Problem to solve:
Extract from the entries below, exactly as given, only the lines from the line containing "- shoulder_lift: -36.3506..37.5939" to the line containing "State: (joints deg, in", both lines included.

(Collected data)
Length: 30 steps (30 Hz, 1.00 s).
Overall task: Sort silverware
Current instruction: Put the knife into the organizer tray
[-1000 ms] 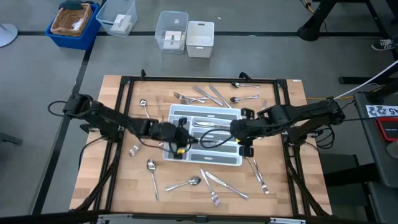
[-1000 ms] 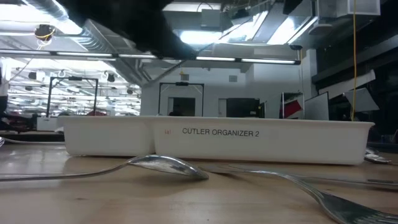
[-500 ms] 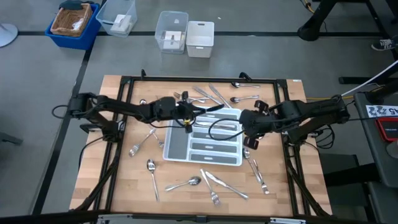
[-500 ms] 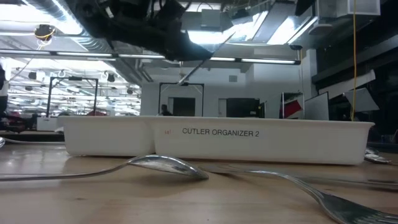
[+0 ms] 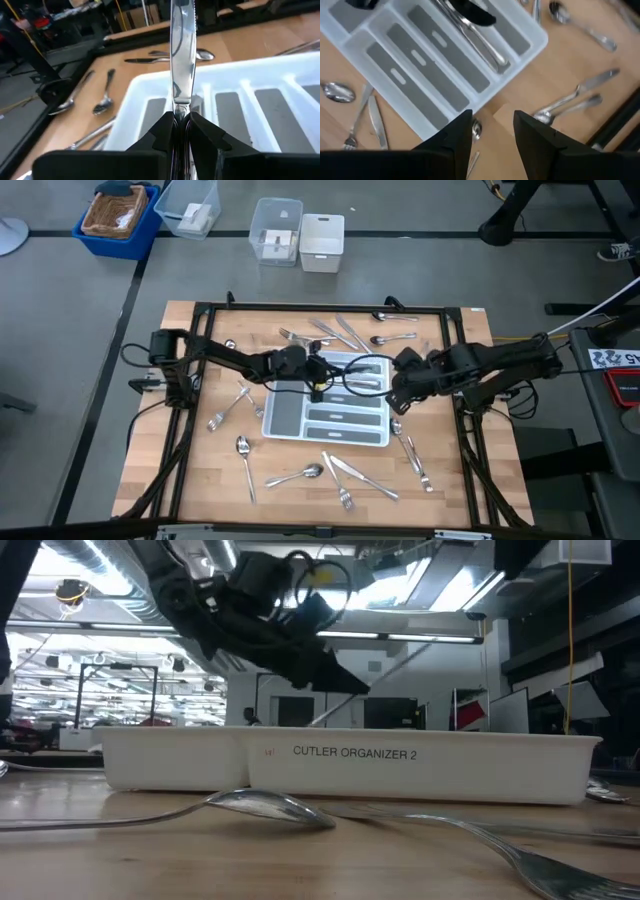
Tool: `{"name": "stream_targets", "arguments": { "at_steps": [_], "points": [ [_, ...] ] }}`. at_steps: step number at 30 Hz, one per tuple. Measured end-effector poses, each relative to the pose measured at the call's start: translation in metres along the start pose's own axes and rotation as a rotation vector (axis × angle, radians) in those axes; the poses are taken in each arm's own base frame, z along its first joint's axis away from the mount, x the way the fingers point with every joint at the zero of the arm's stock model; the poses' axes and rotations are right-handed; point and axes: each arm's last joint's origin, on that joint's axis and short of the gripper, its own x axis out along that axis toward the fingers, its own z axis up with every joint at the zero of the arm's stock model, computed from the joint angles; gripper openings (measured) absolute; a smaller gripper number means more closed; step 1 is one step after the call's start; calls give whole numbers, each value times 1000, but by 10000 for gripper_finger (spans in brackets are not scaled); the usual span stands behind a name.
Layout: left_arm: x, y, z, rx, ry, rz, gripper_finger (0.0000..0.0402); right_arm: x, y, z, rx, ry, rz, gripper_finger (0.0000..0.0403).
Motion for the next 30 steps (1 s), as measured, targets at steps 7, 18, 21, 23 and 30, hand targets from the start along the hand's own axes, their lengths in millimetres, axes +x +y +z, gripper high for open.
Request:
{"name": "stream_targets", "arguments": {
  "at_steps": [7, 18, 21, 23, 30],
  "points": [
    [7, -6, -9, 9, 54, -23, 42, 31, 12, -32, 86, 65, -45, 147],
    [6, -9, -17, 38, 135, -48, 43, 83, 32, -80, 152, 70, 32, 147],
    [6, -9, -18, 48, 148, -52, 43, 100, 33, -90, 155, 80, 63, 147],
    [6, -9, -19, 45, 154, -52, 43, 111, 33, -95, 175, 92, 77, 147],
    [6, -8, -20, 16, 170, -27, 43, 138, 29, -112, 179, 134, 111, 147]
  ]
}}
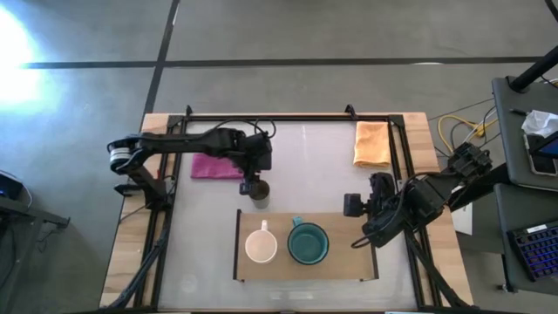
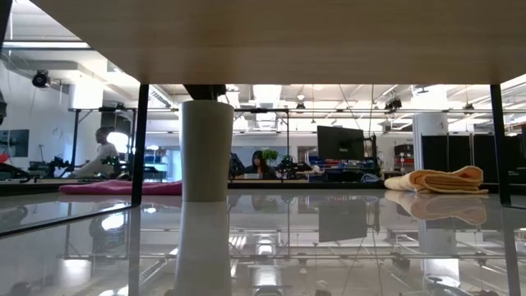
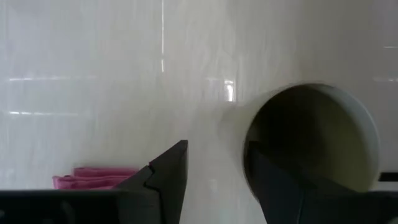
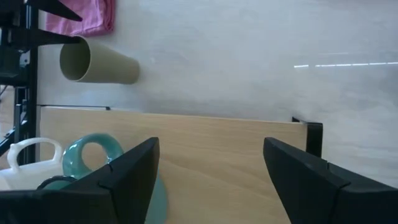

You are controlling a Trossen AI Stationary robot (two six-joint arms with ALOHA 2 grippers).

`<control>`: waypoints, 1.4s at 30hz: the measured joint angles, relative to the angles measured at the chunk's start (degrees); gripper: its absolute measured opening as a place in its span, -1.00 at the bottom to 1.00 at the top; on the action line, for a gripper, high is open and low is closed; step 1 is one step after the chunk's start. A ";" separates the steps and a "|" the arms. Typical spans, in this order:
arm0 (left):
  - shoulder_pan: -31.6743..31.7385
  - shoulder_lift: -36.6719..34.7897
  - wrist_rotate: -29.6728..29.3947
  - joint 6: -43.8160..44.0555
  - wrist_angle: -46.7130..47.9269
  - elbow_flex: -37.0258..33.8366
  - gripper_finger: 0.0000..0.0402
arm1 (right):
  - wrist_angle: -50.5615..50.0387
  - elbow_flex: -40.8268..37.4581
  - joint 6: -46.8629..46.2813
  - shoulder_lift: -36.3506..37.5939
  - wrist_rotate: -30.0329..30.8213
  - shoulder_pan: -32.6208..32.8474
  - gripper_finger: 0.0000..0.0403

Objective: Stack small to large cups/mugs on shelf
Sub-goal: Put the gray cup on the shelf

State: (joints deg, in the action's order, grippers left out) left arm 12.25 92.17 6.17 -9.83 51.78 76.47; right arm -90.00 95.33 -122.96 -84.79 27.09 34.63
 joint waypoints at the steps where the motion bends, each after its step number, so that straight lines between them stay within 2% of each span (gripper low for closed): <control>1: 0.00 0.36 0.04 -0.02 -0.31 0.00 -0.24 | -0.02 0.00 0.01 0.00 0.00 0.00 0.40; 7: -0.04 2.70 0.47 -0.12 -0.49 -0.02 -0.31 | -0.02 0.00 0.15 0.00 0.00 0.00 0.40; 10: -0.05 3.79 0.59 -0.99 -0.96 0.02 -0.47 | -0.01 0.00 0.17 0.00 -0.02 0.00 0.40; 15: -0.07 4.96 0.74 -1.69 -3.86 0.98 -0.90 | 0.00 0.00 0.17 0.00 -0.02 0.00 0.40; 19: -0.07 5.08 0.70 -2.86 -7.26 4.56 -0.98 | 0.01 -0.02 0.17 0.22 0.39 -0.02 0.40; 25: -0.02 12.67 0.65 -3.01 -6.42 17.15 -0.99 | 0.07 -4.18 -1.00 4.25 1.27 -0.68 0.39; 32: -0.09 28.24 0.48 -4.20 2.00 39.54 -1.00 | -0.05 -13.65 -4.08 13.14 1.49 -2.22 0.39; 37: -0.08 37.05 0.39 -4.17 3.07 54.62 -1.00 | -0.10 -17.96 -2.92 17.91 1.74 -5.91 0.39; 39: -0.10 39.54 0.52 -4.02 3.64 58.38 -1.00 | 0.18 -19.11 -1.37 18.87 2.01 -7.82 0.40; 42: -0.22 40.25 0.56 -4.03 1.43 57.19 -1.00 | 0.52 -19.75 2.19 19.02 1.99 -10.16 0.40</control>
State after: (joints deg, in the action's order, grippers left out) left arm 12.03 132.42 6.74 -13.86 53.21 133.65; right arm -89.48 75.58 -120.77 -65.78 29.08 24.47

Answer box:
  - shoulder_lift: -36.3506..37.5939
  - wrist_rotate: -30.0329..30.8213
  - shoulder_pan: -32.6208..32.8474
  - gripper_finger: 0.0000..0.0403

Objective: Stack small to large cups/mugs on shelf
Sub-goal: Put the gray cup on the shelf

State: (joints deg, in the action's order, grippers left out) left arm 12.25 92.17 6.17 -9.83 51.78 76.47; right arm -90.00 95.33 -122.96 -84.79 27.09 34.63

This response contains the complete answer.